:: Your instructions ::
When a line below contains the string "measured", show that line.

:: Extracted entries ::
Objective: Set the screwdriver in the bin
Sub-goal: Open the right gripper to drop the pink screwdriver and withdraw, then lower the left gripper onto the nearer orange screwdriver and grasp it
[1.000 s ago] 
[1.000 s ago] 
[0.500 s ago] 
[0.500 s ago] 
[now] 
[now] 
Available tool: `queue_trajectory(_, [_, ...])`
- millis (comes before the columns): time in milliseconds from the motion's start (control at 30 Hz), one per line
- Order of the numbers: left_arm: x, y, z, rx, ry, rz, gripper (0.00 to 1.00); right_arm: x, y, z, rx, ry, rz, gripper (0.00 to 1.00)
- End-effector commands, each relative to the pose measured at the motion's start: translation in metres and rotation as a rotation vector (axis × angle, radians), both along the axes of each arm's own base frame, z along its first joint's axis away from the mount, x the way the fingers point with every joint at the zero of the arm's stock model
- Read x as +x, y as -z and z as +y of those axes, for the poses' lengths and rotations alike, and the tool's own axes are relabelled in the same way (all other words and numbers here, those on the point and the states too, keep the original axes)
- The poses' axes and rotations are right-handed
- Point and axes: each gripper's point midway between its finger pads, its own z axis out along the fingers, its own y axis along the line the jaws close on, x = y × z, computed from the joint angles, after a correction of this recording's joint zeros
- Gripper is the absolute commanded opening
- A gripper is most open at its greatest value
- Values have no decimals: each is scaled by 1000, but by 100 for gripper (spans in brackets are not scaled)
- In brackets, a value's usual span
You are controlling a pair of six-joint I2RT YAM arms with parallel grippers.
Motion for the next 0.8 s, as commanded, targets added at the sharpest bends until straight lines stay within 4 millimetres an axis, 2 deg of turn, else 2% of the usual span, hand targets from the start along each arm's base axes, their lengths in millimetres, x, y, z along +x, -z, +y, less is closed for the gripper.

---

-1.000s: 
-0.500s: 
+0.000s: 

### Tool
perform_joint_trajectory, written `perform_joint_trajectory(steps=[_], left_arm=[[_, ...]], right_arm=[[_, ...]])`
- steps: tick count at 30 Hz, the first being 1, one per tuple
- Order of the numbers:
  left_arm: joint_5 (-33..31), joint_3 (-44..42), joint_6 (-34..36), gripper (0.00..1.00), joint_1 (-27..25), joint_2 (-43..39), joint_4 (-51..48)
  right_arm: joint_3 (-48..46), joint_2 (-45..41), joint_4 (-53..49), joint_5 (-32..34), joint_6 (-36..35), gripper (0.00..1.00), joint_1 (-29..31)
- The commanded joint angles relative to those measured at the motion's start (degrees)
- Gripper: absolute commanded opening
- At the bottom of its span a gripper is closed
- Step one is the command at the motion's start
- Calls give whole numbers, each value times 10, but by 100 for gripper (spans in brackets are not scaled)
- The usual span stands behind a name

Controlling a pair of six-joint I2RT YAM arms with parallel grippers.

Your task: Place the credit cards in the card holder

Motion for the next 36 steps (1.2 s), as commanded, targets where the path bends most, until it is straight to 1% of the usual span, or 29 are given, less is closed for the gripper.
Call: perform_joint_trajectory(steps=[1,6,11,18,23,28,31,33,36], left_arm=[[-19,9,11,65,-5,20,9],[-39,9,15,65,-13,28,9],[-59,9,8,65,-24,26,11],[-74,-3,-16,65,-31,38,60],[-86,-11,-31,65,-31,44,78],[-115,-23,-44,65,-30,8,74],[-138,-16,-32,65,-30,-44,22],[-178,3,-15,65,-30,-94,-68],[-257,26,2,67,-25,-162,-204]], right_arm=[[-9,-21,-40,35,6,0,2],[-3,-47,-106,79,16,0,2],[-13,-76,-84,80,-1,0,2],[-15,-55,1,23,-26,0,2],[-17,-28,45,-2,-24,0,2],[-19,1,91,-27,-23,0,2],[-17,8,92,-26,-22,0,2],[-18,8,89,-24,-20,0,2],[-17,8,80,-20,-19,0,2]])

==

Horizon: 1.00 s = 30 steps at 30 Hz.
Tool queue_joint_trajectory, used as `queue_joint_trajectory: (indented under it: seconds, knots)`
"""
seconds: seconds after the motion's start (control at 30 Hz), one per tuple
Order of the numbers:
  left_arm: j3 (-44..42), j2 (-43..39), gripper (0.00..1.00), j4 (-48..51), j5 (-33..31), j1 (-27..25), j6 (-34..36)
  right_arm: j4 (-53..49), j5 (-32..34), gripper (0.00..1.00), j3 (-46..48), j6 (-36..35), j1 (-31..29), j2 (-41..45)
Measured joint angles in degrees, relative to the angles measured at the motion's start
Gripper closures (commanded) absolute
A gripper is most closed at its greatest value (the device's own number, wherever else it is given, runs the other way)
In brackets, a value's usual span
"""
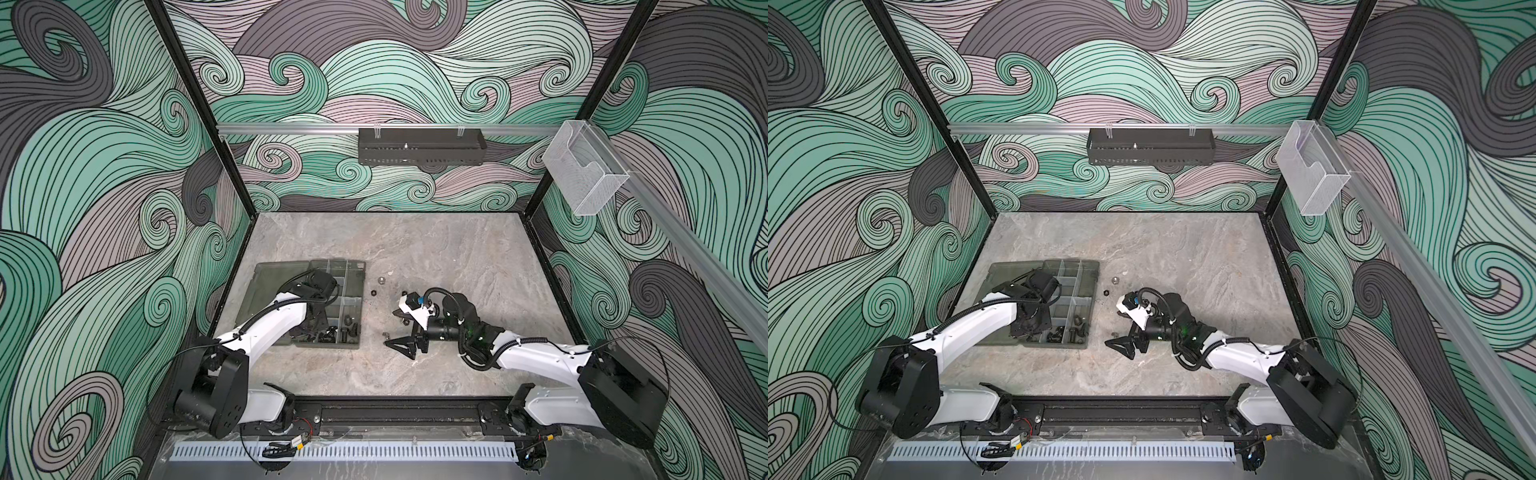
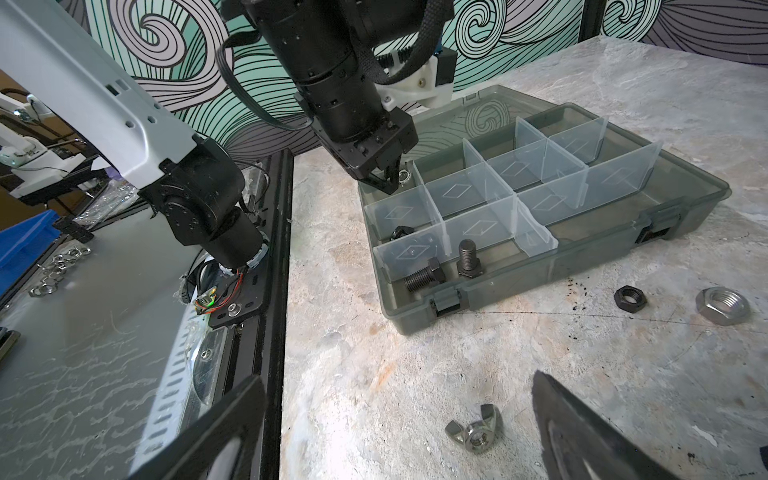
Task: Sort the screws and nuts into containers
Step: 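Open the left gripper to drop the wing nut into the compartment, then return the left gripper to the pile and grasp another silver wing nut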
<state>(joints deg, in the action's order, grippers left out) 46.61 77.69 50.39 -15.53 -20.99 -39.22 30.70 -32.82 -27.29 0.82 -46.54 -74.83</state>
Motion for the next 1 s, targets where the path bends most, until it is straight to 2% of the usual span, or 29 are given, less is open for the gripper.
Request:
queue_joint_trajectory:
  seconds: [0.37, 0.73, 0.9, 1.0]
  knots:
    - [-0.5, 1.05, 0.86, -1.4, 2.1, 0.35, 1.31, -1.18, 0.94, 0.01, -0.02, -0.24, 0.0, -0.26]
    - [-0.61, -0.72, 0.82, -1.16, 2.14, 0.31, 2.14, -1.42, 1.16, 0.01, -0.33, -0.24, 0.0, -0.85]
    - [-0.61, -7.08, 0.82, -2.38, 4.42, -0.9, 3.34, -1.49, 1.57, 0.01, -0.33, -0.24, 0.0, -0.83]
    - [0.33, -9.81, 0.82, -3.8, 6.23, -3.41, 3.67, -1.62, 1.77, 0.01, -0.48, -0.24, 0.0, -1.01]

:: Written response ::
- End-effector commands, each relative to the pose measured at the motion's start: translation in metres and rotation as a rotation vector (axis × angle, radians), both along the axes of each arm's own base frame, z along its first joint's axis away from the mount, x the way the fingers point with every joint at the zero of the arm's stock model
- The commanded joint angles relative to those measured at the motion's start (degrees)
Measured joint angles in degrees, relative to the angles measured at the motion's start

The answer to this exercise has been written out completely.